Mrs. Y is a recovering Unix engineer working in network security. Also the host of Healthy Paranoia and official nerd hunter. She likes long walks in hubsites, traveling to security conferences and spending time in the Bat Cave. Sincerely believes that every problem can be solved with a "for" loop. When not blogging or podcasting, can be found using up her 15 minutes in the Twittersphere or Google+ as @MrsYisWhy.

  • http://www.jsimmons.co.uk/ Jason simmons

    I view firewalls as policy enforcement rather than just security. Think of a bouncer at a night club “Sorry, policy enforcement operative”. She can turn you away if she does not like your face, or your clothes. She has to enforce what ever policy the night club owners want enforced. If bigger and faster black-hat “Policy enforcement operatives” come along, then the night-club policy can no longer be enforced.

    Think of the thousands that Sony, RSA and nasa have spent on firewalls. So you are right it is a checkbox.
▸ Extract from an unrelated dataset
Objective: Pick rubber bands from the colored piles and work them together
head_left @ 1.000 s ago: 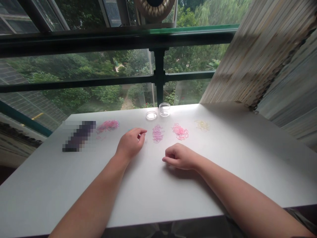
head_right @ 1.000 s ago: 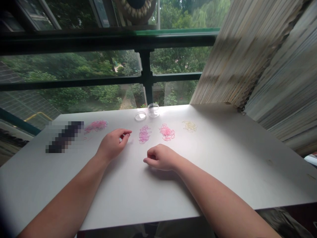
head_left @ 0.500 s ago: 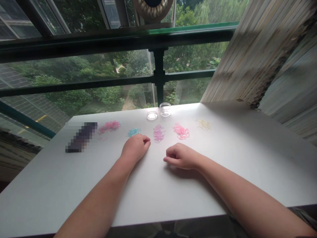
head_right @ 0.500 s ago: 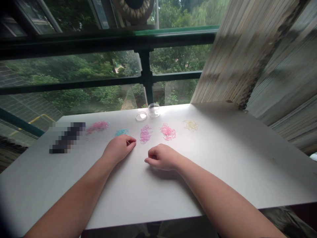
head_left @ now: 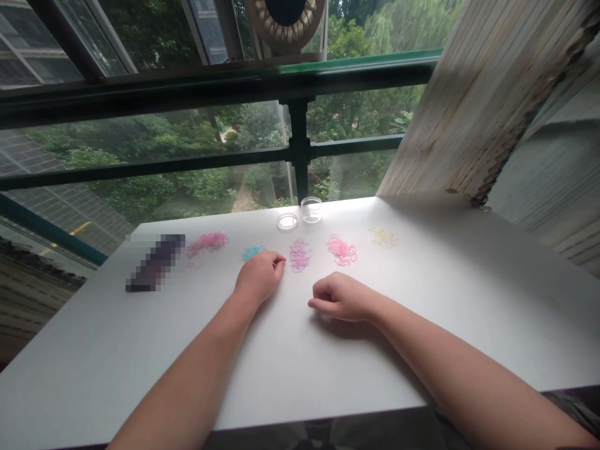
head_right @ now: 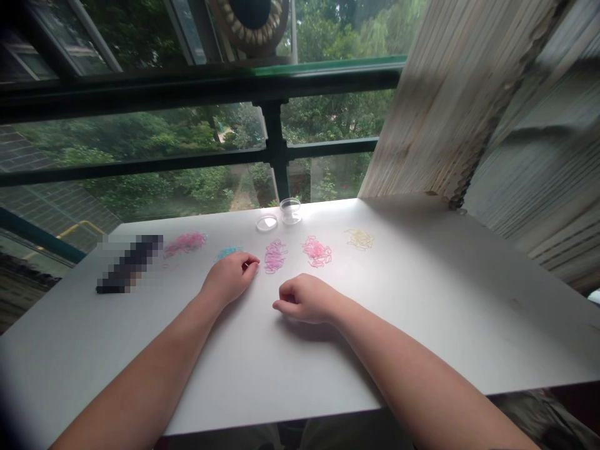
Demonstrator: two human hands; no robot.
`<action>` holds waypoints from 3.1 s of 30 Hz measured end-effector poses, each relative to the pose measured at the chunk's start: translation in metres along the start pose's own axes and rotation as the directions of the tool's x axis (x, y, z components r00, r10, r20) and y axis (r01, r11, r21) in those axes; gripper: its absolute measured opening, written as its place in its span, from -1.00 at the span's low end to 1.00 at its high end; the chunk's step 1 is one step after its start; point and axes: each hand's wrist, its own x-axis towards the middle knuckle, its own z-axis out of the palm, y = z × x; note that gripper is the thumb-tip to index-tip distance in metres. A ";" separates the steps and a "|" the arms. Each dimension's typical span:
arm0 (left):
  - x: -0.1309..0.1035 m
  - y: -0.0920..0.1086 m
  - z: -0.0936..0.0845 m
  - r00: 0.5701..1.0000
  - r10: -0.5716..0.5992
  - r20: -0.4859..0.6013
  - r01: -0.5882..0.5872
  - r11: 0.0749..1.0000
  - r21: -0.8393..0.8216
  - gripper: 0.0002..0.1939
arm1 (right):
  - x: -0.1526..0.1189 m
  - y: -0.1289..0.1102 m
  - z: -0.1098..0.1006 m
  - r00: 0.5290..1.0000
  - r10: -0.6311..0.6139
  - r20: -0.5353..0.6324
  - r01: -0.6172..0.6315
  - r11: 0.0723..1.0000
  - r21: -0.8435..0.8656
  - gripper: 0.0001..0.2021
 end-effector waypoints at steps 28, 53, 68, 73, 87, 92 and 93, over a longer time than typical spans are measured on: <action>0.005 0.007 0.018 0.968 0.244 -0.063 -0.245 0.970 0.003 -0.78 | 0.001 0.000 0.001 1.000 0.006 0.005 -0.006 1.000 -0.015 -0.81; 0.002 -0.002 0.012 0.962 0.146 -0.231 -0.199 0.953 -0.229 -0.78 | 0.000 0.000 -0.001 1.000 0.011 0.025 -0.011 1.000 -0.011 -0.82; -0.029 -0.131 -0.060 0.657 -0.462 -0.596 0.441 0.876 -0.193 -0.70 | -0.001 0.007 0.003 0.996 0.038 0.075 -0.040 0.999 0.026 -0.79; -0.058 -0.163 -0.067 0.709 -0.553 -0.437 0.588 0.806 -0.067 -0.74 | -0.001 0.007 0.003 0.996 0.033 0.078 -0.035 0.999 0.021 -0.79; -0.041 -0.143 -0.048 0.821 -0.481 -0.307 0.526 0.846 0.082 -0.76 | 0.000 0.007 0.004 0.994 0.073 0.081 -0.077 0.996 0.036 -0.80; -0.039 -0.144 -0.045 0.830 -0.459 -0.317 0.515 0.849 0.117 -0.78 | 0.001 0.008 0.005 0.995 0.069 0.075 -0.071 0.997 0.029 -0.80; -0.039 -0.144 -0.044 0.832 -0.452 -0.321 0.509 0.852 0.120 -0.79 | 0.001 0.008 0.006 0.995 0.069 0.075 -0.072 0.997 0.028 -0.80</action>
However the firewall is needed to enforce policy and determine where the policy might need amending and identify the policy violators.

  • H Pilkington

    I think it’s a little simplistic to say that firewalls do not represent a preventative control because there are ways to bypass them (poor implementation or architecture, exploitation of allowed services, mobile platforms, etc.) I don’t think I can name a single control that is, by itself, perfect. Even airgapped networks can be bypassed (see Stuxnet). But, speedbump?
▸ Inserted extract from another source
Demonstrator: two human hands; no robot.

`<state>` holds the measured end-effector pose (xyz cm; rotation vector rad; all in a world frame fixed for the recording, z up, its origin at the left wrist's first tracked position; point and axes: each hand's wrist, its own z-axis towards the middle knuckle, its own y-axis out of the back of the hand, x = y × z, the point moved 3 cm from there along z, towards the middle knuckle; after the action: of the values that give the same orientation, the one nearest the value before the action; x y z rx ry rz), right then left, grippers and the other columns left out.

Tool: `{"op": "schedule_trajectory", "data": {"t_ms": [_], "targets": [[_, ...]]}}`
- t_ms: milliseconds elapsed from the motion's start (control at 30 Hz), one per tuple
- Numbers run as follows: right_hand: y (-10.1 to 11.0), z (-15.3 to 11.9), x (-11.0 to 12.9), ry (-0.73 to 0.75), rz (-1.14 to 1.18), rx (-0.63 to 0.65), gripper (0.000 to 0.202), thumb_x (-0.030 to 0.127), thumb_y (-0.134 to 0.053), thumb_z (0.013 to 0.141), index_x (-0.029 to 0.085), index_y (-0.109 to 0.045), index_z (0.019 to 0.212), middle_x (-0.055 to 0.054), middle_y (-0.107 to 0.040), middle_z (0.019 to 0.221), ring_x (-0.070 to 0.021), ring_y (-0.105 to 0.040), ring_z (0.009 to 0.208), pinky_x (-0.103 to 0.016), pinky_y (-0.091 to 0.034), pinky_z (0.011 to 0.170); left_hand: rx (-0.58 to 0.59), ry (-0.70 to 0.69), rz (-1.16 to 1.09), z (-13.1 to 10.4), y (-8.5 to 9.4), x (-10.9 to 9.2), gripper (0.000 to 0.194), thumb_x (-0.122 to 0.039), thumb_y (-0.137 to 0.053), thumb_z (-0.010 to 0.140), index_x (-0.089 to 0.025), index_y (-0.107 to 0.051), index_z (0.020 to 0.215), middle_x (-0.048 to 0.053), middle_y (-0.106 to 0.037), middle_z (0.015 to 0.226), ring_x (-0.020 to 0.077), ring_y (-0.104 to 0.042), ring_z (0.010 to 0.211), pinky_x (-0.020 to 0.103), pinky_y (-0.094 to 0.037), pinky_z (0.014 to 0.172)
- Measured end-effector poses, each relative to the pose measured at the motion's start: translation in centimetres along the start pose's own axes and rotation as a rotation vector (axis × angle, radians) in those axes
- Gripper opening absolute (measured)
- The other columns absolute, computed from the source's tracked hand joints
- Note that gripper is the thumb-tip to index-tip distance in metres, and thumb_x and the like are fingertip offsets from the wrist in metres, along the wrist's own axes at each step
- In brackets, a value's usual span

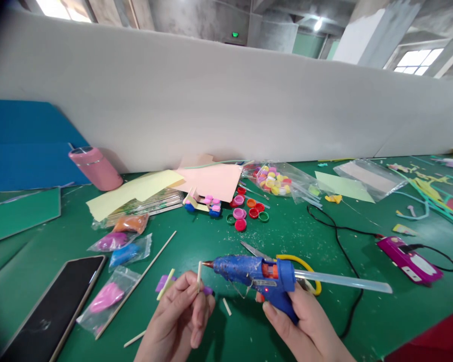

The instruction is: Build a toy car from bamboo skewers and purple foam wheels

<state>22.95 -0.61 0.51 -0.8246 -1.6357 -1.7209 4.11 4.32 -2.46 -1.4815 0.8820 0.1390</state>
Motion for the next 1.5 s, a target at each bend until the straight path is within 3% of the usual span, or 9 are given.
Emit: {"op": "schedule_trajectory", "data": {"t_ms": [867,1500], "targets": [[0.4,-0.4,0.2,0.152,-0.059,-0.017,0.016,0.024,-0.053,0.081,0.025,-0.062,0.094,0.000,-0.069,0.078,-0.0144,-0.066,0.065,-0.015,-0.053,0.058,-0.006,-0.014,-0.035,0.1,0.4,0.5,0.019,-0.019,-0.045,0.087,-0.016,-0.051,0.070,0.000,-0.060,0.043,0.0047,-0.048,0.031,0.018,-0.029,0.042],[0.5,-0.2,-0.5,0.124,-0.153,-0.027,0.019,0.030,-0.050,0.084,0.022,-0.061,0.097,-0.004,-0.069,0.084,-0.0166,-0.066,0.071,-0.018,-0.055,0.062,0.025,-0.004,-0.036,0.2,0.5,0.7,0.019,-0.019,-0.046,0.087,-0.015,-0.051,0.068,0.000,-0.060,0.043,0.0047,-0.047,0.031,0.018,-0.028,0.042]]}}
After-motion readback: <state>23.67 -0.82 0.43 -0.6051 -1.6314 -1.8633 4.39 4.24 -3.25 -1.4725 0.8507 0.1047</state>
    I think I can sympathize with the sentiment that tacking on security after the fact is badly done in most cases, and the strain of bad security implementation is as visible as bad network engineering. And those are definitely problems we should do better at working together to overcome.
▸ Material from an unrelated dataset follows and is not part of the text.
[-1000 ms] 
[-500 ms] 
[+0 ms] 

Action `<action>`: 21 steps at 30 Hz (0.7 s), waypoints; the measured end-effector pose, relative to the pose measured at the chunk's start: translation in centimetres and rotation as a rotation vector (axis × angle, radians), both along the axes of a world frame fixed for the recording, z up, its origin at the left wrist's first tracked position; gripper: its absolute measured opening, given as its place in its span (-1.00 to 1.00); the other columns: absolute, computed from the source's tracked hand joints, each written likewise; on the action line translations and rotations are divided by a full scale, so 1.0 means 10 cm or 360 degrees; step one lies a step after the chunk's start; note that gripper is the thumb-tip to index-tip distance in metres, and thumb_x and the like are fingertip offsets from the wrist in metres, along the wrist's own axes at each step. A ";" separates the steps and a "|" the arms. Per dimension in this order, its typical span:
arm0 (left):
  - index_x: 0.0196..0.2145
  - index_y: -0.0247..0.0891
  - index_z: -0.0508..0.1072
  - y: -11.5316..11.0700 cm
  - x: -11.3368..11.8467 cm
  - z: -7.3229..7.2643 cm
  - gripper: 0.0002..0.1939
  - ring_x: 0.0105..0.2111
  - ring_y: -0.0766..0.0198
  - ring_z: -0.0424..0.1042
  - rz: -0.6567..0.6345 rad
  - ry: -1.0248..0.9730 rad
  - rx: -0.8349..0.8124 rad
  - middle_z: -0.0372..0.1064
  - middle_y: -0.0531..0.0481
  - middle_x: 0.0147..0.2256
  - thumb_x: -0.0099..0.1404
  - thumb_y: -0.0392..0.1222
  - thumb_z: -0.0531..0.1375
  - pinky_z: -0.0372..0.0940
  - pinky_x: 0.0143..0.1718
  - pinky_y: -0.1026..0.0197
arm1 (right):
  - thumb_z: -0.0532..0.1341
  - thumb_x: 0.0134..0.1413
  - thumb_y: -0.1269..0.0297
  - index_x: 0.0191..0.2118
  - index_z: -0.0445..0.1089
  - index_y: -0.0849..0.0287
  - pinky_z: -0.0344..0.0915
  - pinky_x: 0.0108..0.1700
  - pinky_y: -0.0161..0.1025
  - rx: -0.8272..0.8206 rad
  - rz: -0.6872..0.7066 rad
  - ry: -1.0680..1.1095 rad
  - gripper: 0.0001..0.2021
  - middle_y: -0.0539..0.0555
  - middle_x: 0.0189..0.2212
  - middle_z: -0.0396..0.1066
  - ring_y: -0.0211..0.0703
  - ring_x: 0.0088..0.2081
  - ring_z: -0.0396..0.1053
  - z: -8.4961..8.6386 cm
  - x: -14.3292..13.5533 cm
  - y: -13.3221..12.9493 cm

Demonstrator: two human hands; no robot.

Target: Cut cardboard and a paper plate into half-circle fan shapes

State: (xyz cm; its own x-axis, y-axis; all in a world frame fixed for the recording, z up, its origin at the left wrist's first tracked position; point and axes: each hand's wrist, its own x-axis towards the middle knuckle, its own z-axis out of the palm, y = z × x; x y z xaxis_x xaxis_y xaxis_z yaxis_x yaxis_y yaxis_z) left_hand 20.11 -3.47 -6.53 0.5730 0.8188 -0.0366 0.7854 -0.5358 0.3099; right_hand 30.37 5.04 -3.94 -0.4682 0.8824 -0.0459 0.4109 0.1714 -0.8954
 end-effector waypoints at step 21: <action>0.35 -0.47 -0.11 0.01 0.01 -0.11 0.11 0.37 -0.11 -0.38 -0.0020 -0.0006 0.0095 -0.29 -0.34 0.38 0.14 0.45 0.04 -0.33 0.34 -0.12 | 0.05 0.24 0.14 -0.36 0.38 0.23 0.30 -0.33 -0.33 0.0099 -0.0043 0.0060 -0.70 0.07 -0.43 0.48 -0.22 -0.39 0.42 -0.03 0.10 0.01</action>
    However the historical function of a firewall is not to watch what’s going on, it’s to limit the surface that must be watched. If you have an open door, you need a camera. But that doesn’t mean you should have no closed doors. Firewalls contribute as one part of a system to protect assets, and as you said, prevent the spread of potentially catastrophic events. But, if you doubt their usefulness, why not collect information about the drops (internal and external) as part of the case examining their benefit? Also, look at those monitoring tools you use to compensate for the firewall shortcoming, and multiply the resource consumption for watching the firewall allowed services by all those blocks.

    Because, realistically, the game isn’t to prevent compromise, it’s to know when it happens, limit the impact, and be able to respond to it, and I think that is the part of your point with which I wholly agree.

  • Ryan Malayter

    DLP? You really advocate DLP “solutions”?

    Tell me, does you DLP system catch the confidential memo paas a JPG into email?
    Or the text file where only the first letter of each line is meaningful data?

    Didn’t think so. I smell snake oil anytime someone mentions DLP.

  • Jay Swan

    I like your analogy. I wish I could find my copy of “Firewalls and Internet Security” to see exactly how they defined it back in the day. One of the problems I have with firewalls as a broad category is that to salespeople and box-checkers, the only thing that counts as a firewall is a big, complex stateful box with a huge price tag. Those might be the solution for some use cases, but for quite a lot of scenarios other solutions will work better and be simpler: simple stateless ACLs in a hardware switching platform (not vulnerable to state exhaustion attacks) and/or host-based filters (iptables, mod_security, etc). When building solutions like that it becomes harder to get sucked into the magic-security-box mindset that you lament here.

  • Dyuti999wk

    Stating the obvious with fancy words. It’s like a liberal arts major discovering how the world works for the first time.